__Task__
The expected output is the data below, character for character, without its pictures.

__Dataset section__
◆ ◆ ◆ ◆ ◆
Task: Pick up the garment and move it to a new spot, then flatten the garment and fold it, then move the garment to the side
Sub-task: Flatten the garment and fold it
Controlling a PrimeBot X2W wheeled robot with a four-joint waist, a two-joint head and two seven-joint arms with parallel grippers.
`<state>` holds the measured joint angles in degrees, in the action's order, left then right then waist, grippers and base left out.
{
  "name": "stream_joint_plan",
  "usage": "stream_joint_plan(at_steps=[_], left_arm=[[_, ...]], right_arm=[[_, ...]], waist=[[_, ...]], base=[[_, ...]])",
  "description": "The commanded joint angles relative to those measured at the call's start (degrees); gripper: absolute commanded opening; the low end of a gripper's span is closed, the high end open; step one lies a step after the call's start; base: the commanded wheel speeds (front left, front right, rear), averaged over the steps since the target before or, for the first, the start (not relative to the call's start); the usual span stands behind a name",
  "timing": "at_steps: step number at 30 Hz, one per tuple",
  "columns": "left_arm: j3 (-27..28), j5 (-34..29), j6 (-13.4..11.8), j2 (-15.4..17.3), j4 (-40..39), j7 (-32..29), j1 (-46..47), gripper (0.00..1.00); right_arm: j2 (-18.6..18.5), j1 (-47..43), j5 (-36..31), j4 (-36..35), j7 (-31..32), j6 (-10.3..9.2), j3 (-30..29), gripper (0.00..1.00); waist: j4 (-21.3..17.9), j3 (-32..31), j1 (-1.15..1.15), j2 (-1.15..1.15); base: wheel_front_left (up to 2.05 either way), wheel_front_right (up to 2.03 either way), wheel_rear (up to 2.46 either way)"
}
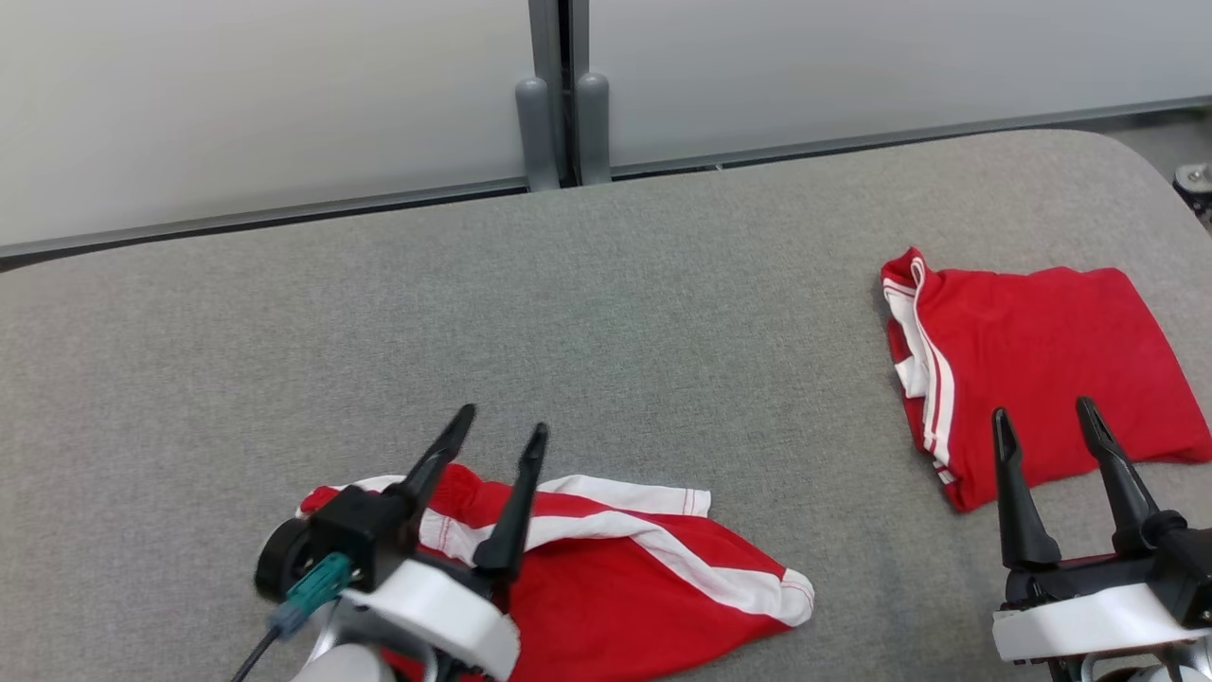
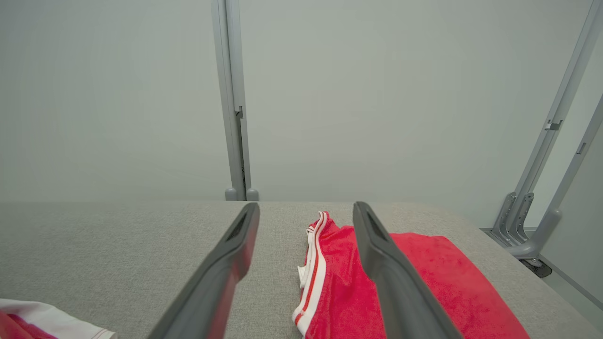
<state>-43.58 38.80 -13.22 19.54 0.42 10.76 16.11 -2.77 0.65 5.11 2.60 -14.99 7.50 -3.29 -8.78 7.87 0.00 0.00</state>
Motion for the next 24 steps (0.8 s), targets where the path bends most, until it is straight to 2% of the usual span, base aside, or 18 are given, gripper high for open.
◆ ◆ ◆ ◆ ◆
__Solution to this exercise__
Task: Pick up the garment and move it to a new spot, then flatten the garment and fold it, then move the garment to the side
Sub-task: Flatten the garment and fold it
Controlling a PrimeBot X2W wheeled robot with a four-joint waist, a two-joint head and two seven-joint arms with parallel grippers.
`<state>` holds the measured joint angles in degrees, in the action's order, left then right then waist, grippers and base left out.
{
  "name": "stream_joint_plan",
  "usage": "stream_joint_plan(at_steps=[_], left_arm=[[_, ...]], right_arm=[[_, ...]], waist=[[_, ...]], base=[[_, ...]])",
  "description": "The commanded joint angles relative to those measured at the call's start (degrees); gripper: absolute commanded opening; the low end of a gripper's span is closed, the high end open; step one lies a step after the call's start; base: the commanded wheel speeds (front left, front right, rear), averaged over the steps since the target before or, for the first, the start (not relative to the call's start); the usual span stands behind a name",
  "timing": "at_steps: step number at 30 Hz, one per tuple",
  "columns": "left_arm: j3 (-27..28), j5 (-34..29), j6 (-13.4..11.8), j2 (-15.4..17.3), j4 (-40..39), j7 (-32..29), j1 (-46..47), gripper (0.00..1.00); right_arm: j2 (-18.6..18.5), j1 (-47..43), j5 (-36..31), j4 (-36..35), j7 (-31..32), j6 (-10.3..9.2), j3 (-30..29), gripper (0.00..1.00); waist: j4 (-21.3..17.9), j3 (-32..31), j1 (-1.15..1.15), j2 (-1.15..1.15); base: wheel_front_left (up to 2.05 either way), wheel_front_right (up to 2.03 either way), wheel_rear (up to 2.46 either way)"
}
<state>-43.58 38.80 -13.22 19.54 0.42 10.76 16.11 -2.77 0.65 5.11 2.60 -14.99 7.50 -3.29 -8.78 7.87 0.00 0.00</state>
Motion for the next 24 steps (0.8 s), targets where the path bends most, until it is straight to 2% of the usual span, base aside, or 18 are given, gripper high for open.

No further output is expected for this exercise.